Source records:
◇ ◇ ◇ ◇

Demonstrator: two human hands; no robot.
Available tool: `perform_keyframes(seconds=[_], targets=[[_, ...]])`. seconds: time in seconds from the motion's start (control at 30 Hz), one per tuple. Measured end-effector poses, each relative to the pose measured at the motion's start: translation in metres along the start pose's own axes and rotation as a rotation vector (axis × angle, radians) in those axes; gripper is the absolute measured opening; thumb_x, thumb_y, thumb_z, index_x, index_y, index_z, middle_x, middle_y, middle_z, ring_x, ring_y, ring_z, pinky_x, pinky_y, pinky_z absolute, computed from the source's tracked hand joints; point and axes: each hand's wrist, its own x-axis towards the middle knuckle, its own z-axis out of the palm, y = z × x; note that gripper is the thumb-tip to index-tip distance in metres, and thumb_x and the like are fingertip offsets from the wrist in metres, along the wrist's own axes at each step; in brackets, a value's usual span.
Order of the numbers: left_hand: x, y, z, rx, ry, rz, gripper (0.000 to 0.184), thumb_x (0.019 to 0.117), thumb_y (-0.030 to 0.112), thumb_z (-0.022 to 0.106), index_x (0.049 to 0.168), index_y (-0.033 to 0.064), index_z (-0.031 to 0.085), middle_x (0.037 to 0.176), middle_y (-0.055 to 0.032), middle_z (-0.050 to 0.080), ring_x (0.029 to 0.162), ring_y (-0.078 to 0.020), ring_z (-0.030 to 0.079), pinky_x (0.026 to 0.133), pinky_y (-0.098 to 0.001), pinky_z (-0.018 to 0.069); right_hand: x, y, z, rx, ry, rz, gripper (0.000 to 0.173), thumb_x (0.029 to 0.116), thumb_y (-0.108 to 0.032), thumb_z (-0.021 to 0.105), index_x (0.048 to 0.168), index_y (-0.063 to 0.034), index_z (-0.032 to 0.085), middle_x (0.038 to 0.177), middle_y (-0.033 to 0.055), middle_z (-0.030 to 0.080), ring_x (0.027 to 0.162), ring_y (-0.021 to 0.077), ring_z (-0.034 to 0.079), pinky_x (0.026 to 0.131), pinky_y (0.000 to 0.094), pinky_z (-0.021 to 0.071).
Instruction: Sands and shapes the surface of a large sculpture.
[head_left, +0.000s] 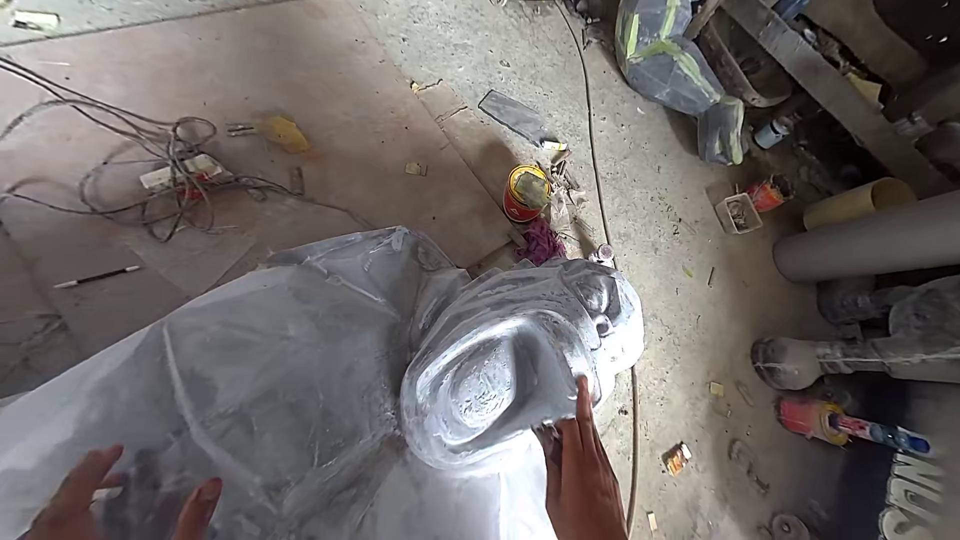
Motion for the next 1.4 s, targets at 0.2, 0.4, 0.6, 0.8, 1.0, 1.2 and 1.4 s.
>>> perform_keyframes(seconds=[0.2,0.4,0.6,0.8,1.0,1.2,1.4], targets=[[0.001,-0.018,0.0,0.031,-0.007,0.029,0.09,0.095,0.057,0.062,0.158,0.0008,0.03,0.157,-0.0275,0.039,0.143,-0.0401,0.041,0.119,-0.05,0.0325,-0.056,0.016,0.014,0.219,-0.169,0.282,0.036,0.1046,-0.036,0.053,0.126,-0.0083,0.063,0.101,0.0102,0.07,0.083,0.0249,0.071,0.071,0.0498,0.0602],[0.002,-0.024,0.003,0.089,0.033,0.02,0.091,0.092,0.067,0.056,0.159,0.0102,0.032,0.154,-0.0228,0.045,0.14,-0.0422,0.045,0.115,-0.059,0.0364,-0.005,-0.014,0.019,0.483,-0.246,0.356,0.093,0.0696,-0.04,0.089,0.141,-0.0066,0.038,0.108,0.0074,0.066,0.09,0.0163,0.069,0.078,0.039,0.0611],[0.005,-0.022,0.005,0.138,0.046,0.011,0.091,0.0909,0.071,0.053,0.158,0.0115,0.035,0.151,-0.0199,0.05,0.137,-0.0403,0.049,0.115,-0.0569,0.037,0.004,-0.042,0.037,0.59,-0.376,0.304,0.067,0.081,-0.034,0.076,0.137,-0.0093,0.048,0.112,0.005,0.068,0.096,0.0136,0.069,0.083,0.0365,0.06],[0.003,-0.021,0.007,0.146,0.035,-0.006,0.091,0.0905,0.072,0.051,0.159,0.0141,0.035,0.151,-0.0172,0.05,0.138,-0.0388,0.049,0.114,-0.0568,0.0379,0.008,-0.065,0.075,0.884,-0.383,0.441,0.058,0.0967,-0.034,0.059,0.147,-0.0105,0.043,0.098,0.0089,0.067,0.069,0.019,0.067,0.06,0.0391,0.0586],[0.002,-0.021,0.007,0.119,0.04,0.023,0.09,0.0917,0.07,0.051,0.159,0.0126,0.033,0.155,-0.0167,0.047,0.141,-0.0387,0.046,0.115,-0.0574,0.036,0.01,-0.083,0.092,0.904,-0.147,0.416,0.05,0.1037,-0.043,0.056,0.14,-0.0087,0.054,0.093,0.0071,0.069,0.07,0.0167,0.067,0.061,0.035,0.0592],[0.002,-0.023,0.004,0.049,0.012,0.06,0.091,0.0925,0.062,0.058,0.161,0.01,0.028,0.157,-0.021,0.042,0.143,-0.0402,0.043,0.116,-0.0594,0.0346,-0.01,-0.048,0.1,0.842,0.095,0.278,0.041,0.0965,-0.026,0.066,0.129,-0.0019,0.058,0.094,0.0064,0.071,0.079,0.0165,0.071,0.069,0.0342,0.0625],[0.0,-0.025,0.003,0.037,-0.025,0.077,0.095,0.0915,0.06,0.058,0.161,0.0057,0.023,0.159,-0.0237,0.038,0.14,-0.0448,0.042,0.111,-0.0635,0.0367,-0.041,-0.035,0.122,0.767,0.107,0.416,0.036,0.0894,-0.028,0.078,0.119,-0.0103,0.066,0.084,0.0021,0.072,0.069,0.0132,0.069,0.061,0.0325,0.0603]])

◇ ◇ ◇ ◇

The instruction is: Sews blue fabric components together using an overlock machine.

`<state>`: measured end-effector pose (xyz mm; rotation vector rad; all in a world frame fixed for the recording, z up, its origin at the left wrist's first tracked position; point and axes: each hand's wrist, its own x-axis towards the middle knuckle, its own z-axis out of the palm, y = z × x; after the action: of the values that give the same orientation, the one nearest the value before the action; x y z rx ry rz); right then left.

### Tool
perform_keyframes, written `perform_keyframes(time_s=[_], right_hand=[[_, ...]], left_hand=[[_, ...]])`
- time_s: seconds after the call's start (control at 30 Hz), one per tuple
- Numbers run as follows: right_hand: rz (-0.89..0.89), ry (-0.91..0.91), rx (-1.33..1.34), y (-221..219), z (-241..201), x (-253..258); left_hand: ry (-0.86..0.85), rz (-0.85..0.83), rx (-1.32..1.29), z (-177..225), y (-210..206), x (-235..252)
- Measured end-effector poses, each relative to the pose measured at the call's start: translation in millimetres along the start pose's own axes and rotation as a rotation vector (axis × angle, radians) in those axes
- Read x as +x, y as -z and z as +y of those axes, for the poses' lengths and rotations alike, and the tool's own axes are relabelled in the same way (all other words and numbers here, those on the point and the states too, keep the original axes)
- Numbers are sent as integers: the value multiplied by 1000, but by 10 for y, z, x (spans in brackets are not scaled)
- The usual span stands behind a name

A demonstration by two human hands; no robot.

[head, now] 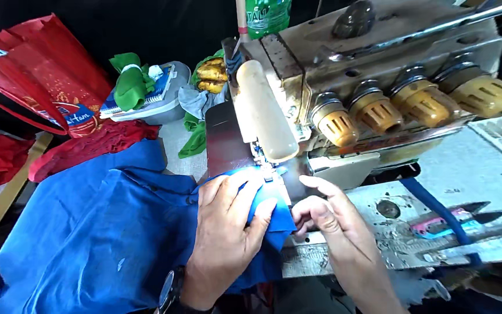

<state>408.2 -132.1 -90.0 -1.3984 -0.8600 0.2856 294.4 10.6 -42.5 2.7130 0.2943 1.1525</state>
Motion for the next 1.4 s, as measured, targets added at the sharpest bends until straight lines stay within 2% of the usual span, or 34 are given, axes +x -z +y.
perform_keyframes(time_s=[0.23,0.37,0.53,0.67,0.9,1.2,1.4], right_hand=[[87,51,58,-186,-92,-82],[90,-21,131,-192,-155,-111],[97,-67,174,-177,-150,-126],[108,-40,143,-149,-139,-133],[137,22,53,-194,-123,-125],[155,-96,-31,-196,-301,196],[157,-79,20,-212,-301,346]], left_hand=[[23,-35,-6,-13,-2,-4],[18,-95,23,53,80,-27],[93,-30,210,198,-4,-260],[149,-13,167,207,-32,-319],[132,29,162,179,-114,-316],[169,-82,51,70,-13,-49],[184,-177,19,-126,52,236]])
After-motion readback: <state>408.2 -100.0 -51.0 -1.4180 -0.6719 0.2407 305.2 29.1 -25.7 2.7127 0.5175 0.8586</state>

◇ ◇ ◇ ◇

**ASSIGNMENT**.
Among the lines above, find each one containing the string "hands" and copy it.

**WRITTEN ANSWER**.
Demonstrator: two human hands; no robot.
A demonstration by two human hands; no robot.

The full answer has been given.